[<prev] [next>] [<thread-prev] [thread-next>] [day] [month] [year] [list]
Message-ID: <CACT4Y+Z+FFHFGSgEJGkd+zCBgUOck_odOf9_=5YQLNJQVMGNdw@mail.gmail.com>
Date: Mon, 8 Jun 2020 09:57:39 +0200
From: Dmitry Vyukov <dvyukov@...gle.com>
To: Marco Elver <elver@...gle.com>
Cc: Andrey Konovalov <andreyknvl@...gle.com>,
Peter Zijlstra <peterz@...radead.org>,
Mark Rutland <mark.rutland@....com>,
Borislav Petkov <bp@...en8.de>,
Thomas Gleixner <tglx@...utronix.de>,
Ingo Molnar <mingo@...nel.org>,
clang-built-linux <clang-built-linux@...glegroups.com>,
"Paul E. McKenney" <paulmck@...nel.org>,
Alexander Potapenko <glider@...gle.com>,
kasan-dev <kasan-dev@...glegroups.com>,
LKML <linux-kernel@...r.kernel.org>,
"the arch/x86 maintainers" <x86@...nel.org>,
Andrew Morton <akpm@...ux-foundation.org>
Subject: Re: [PATCH -tip v3 1/2] kcov: Make runtime functions noinstr-compatible
On Mon, Jun 8, 2020 at 9:49 AM Marco Elver <elver@...gle.com> wrote:
> > On Fri, Jun 5, 2020 at 3:25 PM 'Andrey Konovalov' via kasan-dev
> > <kasan-dev@...glegroups.com> wrote:
> > > > On Fri, Jun 05, 2020 at 12:57:15PM +0200, Dmitry Vyukov wrote:
> > > > > On Fri, Jun 5, 2020 at 10:28 AM Marco Elver <elver@...gle.com> wrote:
> > > > > >
> > > > > > While we lack a compiler attribute to add to noinstr that would disable
> > > > > > KCOV, make the KCOV runtime functions return if the caller is in a
> > > > > > noinstr section, and mark them noinstr.
> > > > > >
> > > > > > Declare write_comp_data() as __always_inline to ensure it is inlined,
> > > > > > which also reduces stack usage and removes one extra call from the
> > > > > > fast-path.
> > > > > >
> > > > > > In future, our compilers may provide an attribute to implement
> > > > > > __no_sanitize_coverage, which can then be added to noinstr, and the
> > > > > > checks added in this patch can be guarded by an #ifdef checking if the
> > > > > > compiler has such an attribute or not.
> > > > >
> > > > > Adding noinstr attribute to instrumentation callbacks looks fine to me.
> > > > >
> > > > > But I don't understand the within_noinstr_section part.

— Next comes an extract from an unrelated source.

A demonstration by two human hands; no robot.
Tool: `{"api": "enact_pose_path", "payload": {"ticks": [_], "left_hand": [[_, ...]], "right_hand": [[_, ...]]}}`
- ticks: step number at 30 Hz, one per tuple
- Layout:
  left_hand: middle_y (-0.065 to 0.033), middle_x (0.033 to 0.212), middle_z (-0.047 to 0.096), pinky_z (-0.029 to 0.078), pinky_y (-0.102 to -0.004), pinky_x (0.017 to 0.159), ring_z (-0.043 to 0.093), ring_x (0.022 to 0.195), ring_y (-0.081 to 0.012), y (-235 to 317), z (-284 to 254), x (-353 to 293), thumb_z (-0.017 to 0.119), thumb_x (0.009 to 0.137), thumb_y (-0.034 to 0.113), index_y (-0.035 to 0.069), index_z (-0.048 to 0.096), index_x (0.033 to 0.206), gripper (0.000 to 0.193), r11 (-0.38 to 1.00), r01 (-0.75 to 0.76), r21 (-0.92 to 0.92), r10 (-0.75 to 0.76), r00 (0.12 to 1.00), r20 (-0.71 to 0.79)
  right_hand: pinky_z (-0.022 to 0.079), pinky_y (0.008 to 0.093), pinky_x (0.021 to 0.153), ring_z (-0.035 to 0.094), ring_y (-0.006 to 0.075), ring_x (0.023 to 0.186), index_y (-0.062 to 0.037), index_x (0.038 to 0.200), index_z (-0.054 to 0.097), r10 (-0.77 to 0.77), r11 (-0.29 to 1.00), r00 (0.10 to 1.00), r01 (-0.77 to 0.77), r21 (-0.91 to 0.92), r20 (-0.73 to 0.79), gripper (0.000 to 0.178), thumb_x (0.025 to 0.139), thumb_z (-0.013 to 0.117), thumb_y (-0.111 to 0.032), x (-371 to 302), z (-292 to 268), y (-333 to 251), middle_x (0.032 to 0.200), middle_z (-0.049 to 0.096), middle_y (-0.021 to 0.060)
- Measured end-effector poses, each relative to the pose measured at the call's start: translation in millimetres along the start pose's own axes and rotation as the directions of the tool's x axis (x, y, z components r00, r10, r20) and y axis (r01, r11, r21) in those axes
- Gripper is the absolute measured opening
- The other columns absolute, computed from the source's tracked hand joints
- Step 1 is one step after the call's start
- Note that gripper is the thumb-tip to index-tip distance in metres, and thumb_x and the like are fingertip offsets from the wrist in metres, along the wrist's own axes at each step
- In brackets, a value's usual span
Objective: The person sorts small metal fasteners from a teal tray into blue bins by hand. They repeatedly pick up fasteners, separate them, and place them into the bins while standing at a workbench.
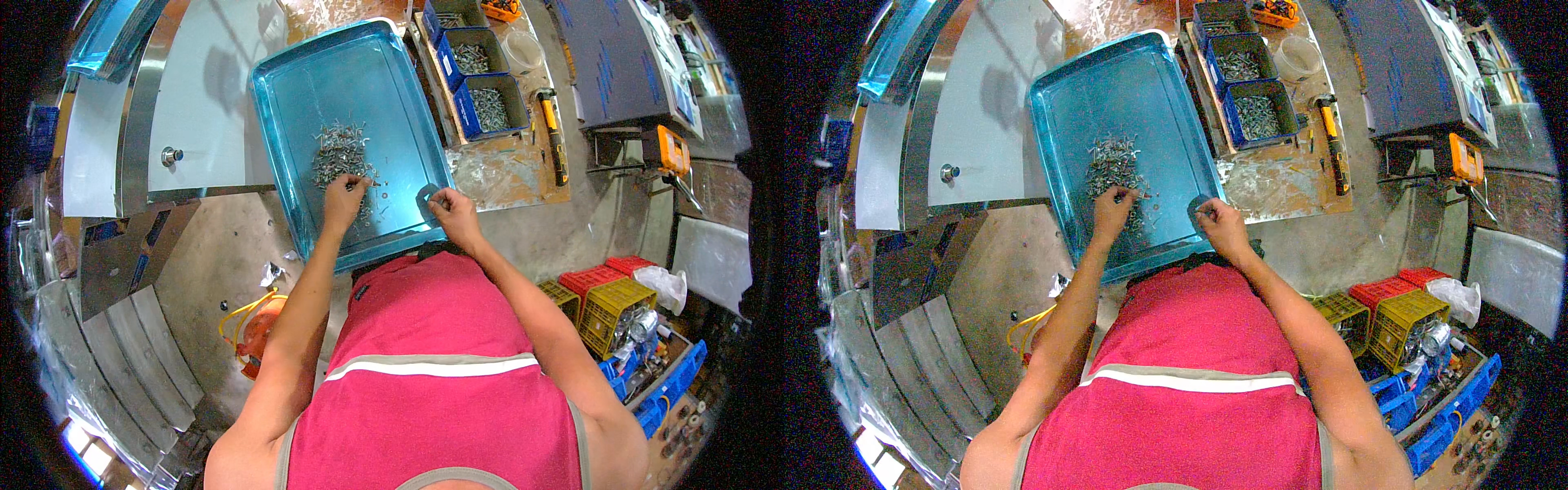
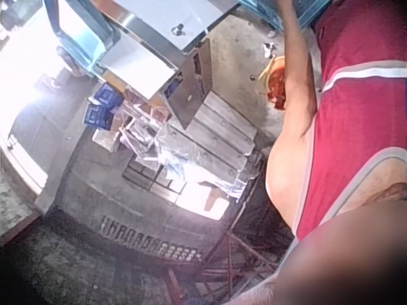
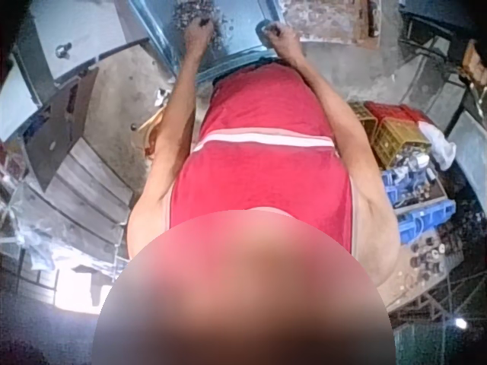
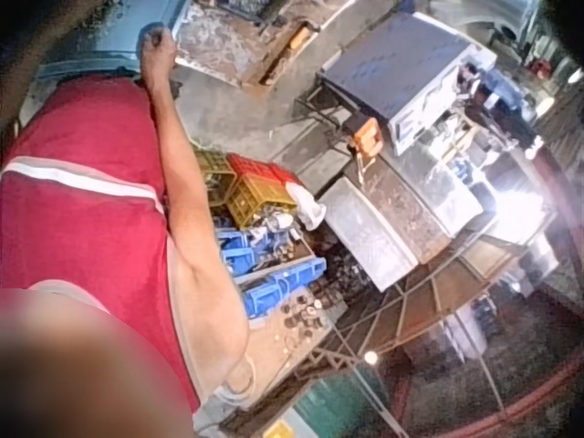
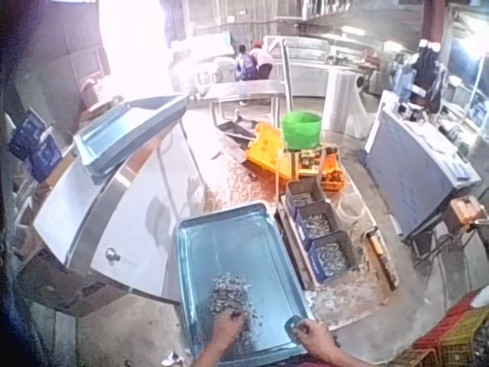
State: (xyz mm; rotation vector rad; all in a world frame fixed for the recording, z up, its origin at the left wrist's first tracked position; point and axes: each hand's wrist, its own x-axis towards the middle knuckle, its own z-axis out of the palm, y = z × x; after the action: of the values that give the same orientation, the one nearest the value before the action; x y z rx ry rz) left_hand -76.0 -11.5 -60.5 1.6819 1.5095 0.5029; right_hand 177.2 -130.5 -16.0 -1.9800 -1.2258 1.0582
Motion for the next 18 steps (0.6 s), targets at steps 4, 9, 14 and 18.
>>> {"api": "enact_pose_path", "payload": {"ticks": [4, 9, 14, 18], "left_hand": [[-0.0208, 0.095, 0.072, 0.054, -0.0461, 0.081, 0.07, 0.088, -0.037, 2, 13, 2, 0.074, 0.088, 0.026, 0.001, 0.076, 0.101, 0.028, 0.985, -0.04, 0.168, 0.029, 0.997, 0.065], [-0.0192, 0.094, 0.072, 0.054, -0.0484, 0.081, 0.069, 0.09, -0.0389, 1, 24, 6, 0.073, 0.087, 0.022, 0.003, 0.076, 0.101, 0.023, 0.955, -0.091, 0.282, 0.078, 0.995, 0.06], [-0.0189, 0.093, 0.071, 0.053, -0.0493, 0.08, 0.069, 0.089, -0.0384, 11, 22, 7, 0.068, 0.09, 0.022, 0.003, 0.072, 0.097, 0.021, 0.961, -0.002, 0.278, -0.022, 0.996, 0.082], [-0.0206, 0.097, 0.071, 0.052, -0.0495, 0.085, 0.067, 0.094, -0.0403, 20, 13, 6, 0.064, 0.094, 0.021, 0.002, 0.07, 0.101, 0.021, 0.939, -0.001, 0.343, 0.014, 0.999, -0.033]], "right_hand": [[0.051, 0.0379, 0.062, 0.064, 0.0226, 0.064, -0.0045, 0.102, 0.071, 0.033, 0.999, 0.999, -0.033, 0.025, 0.002, 0.02, 0.089, 0.075, -0.019, -2, 0, 2, 0.073, 0.067, 0.0135], [0.05, 0.0382, 0.06, 0.063, 0.0225, 0.062, -0.0067, 0.1, 0.072, 0.069, 0.998, 0.996, -0.069, 0.004, -0.059, 0.02, 0.087, 0.077, -0.022, -3, -4, 8, 0.072, 0.067, 0.0127], [0.046, 0.03, 0.061, 0.057, 0.0117, 0.067, -0.0049, 0.098, 0.072, 0.061, 0.998, 0.996, -0.062, -0.002, -0.067, 0.015, 0.089, 0.075, -0.017, -2, -13, 14, 0.074, 0.065, 0.0038], [0.047, 0.0338, 0.056, 0.059, 0.0148, 0.06, -0.0048, 0.098, 0.072, -0.019, 0.971, 0.997, 0.036, 0.237, -0.073, 0.017, 0.089, 0.075, -0.02, 2, -27, 10, 0.071, 0.065, 0.0034]]}}
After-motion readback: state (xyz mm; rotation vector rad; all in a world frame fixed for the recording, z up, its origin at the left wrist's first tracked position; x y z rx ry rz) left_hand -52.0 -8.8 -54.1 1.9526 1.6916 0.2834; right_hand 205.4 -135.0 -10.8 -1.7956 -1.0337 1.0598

> > > > > As the cover letter mentions, kcov callbacks don't do much and we
> > > > > already have it inserted and called. What is the benefit of bailing
> > > > > out a bit earlier rather than letting it run to completion?
> > > > > Is the only reason for potential faults on access to the vmalloc-ed
> > > > > region?
> > > >
> > > > Vmalloc faults (on x86, the only arch that had them IIRC) are gone, per
> > > > this merge window.
> > > >
> > > > The reason I mentioned them is because it is important that they are
> > > > gone, and that this hard relies on them being gone, and the patch didn't
> > > > call that out.
> > > >
> > > > There is one additional issue though; you can set hardware breakpoint on
> > > > vmalloc space, and that would trigger #DB and then we'd be dead when we
> > > > were already in #DB (IST recursion FTW).
> > > >
> > > > And that is not something you can trivially fix, because you can set the
> > > > breakpoint before the allocation (or perhaps on a previous allocation).
> > > >
> > > > That said; we already have this problem with task_struct (and
> > > > task_stack). IIRC Andy wants to fix the task_stack issue by making all
> > > > of noinstr run on the entry stack, but we're not there yet.
> > > >
> > > > There are no good proposals for random allocations like task_struct or
> > > > in your case kcov_area.
> > > >
> > > > > Andrey, Mark, do you know if it's possible to pre-fault these areas?
> > > >
> > > > Under the assumption that vmalloc faults are still a thing:
> > > >
> > > > You cannot pre-fault the remote area thing, kernel threads use the mm of
> > > > the previous user task, and there is no guarantee that mm will have had
> > > > the vmalloc fault.
> > >
> > > To clarify this part AFAIU it, even if we try to prefault the whole
> > > remote area each time kcov_remote_start() is called, then (let alone
> > > the performance impact) the kernel thread can be rescheduled between
> > > kcov_remote_start() and kcov_remote_stop(), and then it might be
> > > running with a different mm than the one that was used when
> > > kcov_remote_start() happened.
> >
> > Ugh, this is nasty. But this has also gone, which I am happy about :)
> >
> > Why I am looking at this is because with coverage instrumentation
> > __sanitizer_cov_trace_pc is the hottest function in the kernel and we
> > are adding additional branches to it.
> >
> > Can we touch at least some per-cpu data within noinstr code?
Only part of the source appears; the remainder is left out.